While there are many positive effects of massage therapy on those with MS, there are also some cautions and considerations to consider when working with this population. Because those with MS suffer from extreme fatigue, becoming too relaxed after a massage can literally mean not being able to get up off the table. Extreme fatigue can be exacerbated by the total relaxation of muscle tissue, leaving the MS sufferer unable to function.

4 More Considerations When Working with MS Patients

  1. Often it can be difficult to position the patient comfortably because of their pain and spasticity.
  2. Their mobility issues may make it difficult to get them settled on the table or to turn over or get up off the table safely.
  3. Deep tissue massage and trigger point therapy may actually increase the symptoms of pain and fatigue, as it may overload the central nervous system and temporarily increase inflammation, making things worse.
  4. Myofascial release work can also be too intense for MS patients.

The Best 3 Modalities of Massage Therapy to Use with MS Patients

The best modalities of massage therapy for use with MS sufferers are those that involve light to moderate pressure and/or which address reflexes without direct contact to the entire body.

  1. Swedish massage done with light to moderate pressure has been demonstrated to offer MS sufferers considerable relief, as has gentle reflexology.
  2. Reflexology has been shown to address the nervous system without adding undue pressure to the muscles.

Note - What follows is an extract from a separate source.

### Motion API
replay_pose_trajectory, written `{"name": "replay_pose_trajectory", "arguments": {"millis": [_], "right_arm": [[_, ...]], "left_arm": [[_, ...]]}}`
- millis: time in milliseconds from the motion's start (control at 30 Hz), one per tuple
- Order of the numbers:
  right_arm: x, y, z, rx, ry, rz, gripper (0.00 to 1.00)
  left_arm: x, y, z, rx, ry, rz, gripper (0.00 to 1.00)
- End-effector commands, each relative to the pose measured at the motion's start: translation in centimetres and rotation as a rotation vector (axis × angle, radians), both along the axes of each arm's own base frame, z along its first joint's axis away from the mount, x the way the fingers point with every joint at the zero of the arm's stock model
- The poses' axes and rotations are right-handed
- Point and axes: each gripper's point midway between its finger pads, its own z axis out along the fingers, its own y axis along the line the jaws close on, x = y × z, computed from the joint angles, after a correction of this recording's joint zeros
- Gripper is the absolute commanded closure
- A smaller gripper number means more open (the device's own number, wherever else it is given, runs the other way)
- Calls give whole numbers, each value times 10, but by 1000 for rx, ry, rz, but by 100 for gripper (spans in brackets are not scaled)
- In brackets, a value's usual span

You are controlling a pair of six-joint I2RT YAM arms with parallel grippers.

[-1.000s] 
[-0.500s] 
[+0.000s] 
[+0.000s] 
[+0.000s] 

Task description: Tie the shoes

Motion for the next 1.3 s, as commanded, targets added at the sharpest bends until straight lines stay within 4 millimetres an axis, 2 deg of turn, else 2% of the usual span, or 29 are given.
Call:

Gentle joint mobility exercises can help to restore mobility and reduce the rate of its decline.
  3. Light acupressure, which works on the energy meridians of the body, can improve energy levels and restore some balance to the body without overstimulating the nervous system with full body contact.

Because the symptoms of each MS patient vary depending on the location and severity of the damage in their brain and spinal column, the massage therapy needs of each MS patient will vary as well. Massage therapists may have to use their knowledge and experience to blend several modalities together, creating the best therapeutic massage session possible for the individual MS client.